Last week, I had the opportunity to observe a healthy cooking demonstration by Chef Chris Hall.  Chris Hall went to culinary school, worked in several high-end restaurants, and has been a personal chef for clients in the Washington D.C. area.  More recently he has created his own business called MyKitchen.  He has built a licensed commercial kitchen in his home in Morgantown, where he provides cooking lessons and demonstrations.  There are several different types of cooking classes such as Southern Italian, Indian Cuisine, Kids in the Kitchen, Sushi, and a multitude of others.  The class I was able to observe was a 3-hour healthy cooking lesson called “Light, Fast, and Delicious”.  In a class of around 8-10 students, Chef Chris began the lesson by introducing himself and speaking a little bit about his background.  He then began explaining the fundamentals of the kitchen, where to find different types of equipment, and safety procedures.  He then allowed students to pair up and choose one of the eight recipes he had provided.  The recipes were all low-fat, healthy, and quick to prepare.  These recipes included pork Diane, chicken marsala, chicken noodle soup, fruit smoothies, a fish dish, green chile chicken, jumbalaya, and a few others.  I tasted all of the dishes and they were absolutely delicious…definitely not what you would expect from a “low-fat” meal.  Chef Chris was extremely helpful and truly loves teaching others how to cook.  Even if you have never set foot in the kitchen before, he does not mind teaching the basics.  I really liked the atmosphere of MyKitchen.  It felt like I was at my parents or grandparents house learning how to cook a recipe that had been handed down for generations.  And because it was such a small class, everyone got to know each other and got to taste everyone elses healthy creations.

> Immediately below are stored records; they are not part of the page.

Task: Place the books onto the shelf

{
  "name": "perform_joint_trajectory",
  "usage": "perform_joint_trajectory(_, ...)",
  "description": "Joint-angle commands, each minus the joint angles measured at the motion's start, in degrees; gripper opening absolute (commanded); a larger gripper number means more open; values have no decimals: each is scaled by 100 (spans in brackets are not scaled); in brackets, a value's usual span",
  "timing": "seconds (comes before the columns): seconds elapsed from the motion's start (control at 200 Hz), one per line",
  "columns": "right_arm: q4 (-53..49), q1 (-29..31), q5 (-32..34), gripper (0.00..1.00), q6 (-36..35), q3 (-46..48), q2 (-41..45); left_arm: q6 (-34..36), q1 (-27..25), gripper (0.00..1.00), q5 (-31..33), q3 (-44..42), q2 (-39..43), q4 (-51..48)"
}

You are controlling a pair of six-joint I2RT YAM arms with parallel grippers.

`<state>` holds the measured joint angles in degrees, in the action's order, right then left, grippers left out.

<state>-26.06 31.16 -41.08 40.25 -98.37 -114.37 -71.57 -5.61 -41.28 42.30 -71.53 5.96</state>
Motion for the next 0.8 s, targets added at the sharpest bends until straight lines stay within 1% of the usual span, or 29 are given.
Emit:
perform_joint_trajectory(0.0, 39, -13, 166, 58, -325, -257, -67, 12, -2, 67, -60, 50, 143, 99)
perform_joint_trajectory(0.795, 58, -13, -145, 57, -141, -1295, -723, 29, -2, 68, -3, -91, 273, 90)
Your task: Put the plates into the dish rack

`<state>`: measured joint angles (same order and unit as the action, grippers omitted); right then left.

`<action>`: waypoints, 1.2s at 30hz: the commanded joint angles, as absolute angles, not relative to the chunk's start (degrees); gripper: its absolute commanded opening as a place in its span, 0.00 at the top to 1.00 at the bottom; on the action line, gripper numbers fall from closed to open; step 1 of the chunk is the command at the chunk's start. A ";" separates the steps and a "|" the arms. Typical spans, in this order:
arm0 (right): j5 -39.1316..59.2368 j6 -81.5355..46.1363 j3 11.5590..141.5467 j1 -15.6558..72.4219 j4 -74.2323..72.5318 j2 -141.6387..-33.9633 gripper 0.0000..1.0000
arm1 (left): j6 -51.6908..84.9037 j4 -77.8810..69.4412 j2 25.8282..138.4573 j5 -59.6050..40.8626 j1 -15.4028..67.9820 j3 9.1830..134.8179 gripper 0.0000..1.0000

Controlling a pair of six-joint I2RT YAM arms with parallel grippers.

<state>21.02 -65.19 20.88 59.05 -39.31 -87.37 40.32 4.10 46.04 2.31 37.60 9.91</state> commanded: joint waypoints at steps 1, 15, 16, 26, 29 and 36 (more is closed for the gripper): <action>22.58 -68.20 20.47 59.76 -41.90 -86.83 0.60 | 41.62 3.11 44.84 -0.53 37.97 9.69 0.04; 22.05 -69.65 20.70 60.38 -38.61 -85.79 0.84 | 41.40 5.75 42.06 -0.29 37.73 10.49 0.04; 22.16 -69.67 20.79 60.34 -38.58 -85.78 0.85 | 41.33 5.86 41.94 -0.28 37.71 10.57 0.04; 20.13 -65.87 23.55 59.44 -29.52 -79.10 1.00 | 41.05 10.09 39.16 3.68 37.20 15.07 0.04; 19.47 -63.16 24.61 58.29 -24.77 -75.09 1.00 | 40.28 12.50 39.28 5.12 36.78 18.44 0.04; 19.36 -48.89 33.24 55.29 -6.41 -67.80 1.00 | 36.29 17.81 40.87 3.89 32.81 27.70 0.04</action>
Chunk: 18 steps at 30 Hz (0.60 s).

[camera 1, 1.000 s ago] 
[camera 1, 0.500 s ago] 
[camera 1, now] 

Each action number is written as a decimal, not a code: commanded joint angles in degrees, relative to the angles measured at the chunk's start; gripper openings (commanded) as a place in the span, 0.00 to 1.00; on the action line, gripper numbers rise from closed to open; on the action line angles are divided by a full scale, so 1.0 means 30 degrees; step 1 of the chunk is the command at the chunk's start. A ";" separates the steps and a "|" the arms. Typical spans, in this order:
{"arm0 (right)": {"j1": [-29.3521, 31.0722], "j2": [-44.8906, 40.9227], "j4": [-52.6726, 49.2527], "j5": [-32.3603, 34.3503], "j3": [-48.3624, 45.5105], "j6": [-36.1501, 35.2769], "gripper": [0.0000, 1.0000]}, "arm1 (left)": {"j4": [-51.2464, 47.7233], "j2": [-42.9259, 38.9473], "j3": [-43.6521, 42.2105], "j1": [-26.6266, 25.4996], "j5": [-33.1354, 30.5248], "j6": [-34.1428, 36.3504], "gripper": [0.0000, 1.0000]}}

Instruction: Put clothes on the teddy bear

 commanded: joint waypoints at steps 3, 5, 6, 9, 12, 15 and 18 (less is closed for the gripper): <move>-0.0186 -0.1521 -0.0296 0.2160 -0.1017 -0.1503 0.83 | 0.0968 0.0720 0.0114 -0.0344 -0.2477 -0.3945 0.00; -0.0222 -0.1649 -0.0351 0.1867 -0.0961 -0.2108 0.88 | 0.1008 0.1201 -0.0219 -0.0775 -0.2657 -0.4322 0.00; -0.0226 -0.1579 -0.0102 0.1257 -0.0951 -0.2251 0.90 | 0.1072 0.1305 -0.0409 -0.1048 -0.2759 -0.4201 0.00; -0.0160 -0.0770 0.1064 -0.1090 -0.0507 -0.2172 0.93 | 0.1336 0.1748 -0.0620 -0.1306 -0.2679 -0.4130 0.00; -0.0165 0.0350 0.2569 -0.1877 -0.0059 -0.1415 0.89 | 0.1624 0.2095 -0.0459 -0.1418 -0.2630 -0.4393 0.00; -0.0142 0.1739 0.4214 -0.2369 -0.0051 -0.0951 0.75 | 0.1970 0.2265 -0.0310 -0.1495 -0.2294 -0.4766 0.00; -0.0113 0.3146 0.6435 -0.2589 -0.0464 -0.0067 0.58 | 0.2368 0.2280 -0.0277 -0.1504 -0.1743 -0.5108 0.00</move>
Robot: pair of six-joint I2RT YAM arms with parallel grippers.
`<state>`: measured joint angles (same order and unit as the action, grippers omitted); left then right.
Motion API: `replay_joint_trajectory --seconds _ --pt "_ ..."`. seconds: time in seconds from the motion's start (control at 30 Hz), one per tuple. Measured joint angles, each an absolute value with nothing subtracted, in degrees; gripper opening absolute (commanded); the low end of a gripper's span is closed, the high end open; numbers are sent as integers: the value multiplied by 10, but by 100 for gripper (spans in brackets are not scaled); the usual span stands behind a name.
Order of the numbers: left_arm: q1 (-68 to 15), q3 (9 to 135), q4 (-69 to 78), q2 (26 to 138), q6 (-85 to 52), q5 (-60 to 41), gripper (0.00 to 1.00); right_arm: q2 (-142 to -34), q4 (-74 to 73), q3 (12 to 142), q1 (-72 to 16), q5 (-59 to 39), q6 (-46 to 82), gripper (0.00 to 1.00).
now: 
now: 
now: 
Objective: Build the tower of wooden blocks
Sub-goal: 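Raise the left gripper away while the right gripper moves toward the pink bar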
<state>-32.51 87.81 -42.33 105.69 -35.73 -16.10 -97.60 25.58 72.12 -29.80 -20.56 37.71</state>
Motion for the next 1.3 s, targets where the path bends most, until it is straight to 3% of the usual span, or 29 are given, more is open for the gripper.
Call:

I thought the healthy cooking demonstration was a great learning experience and it inspired me to want to cook more.  I also think that healthy cooking demonstrations should be utilized more in the community nutrition setting.  As a dietitian, we always tell people what to eat…but not how to prepare it.  I think there are major opportunities for educating the public on healthy cooking, just like MyKitchen has been doing.

Chef Chris Hall demonstrating cooking techniques.

The “Light, Fast, and Delicious” class preparing healthy meals in the commercial kitchen.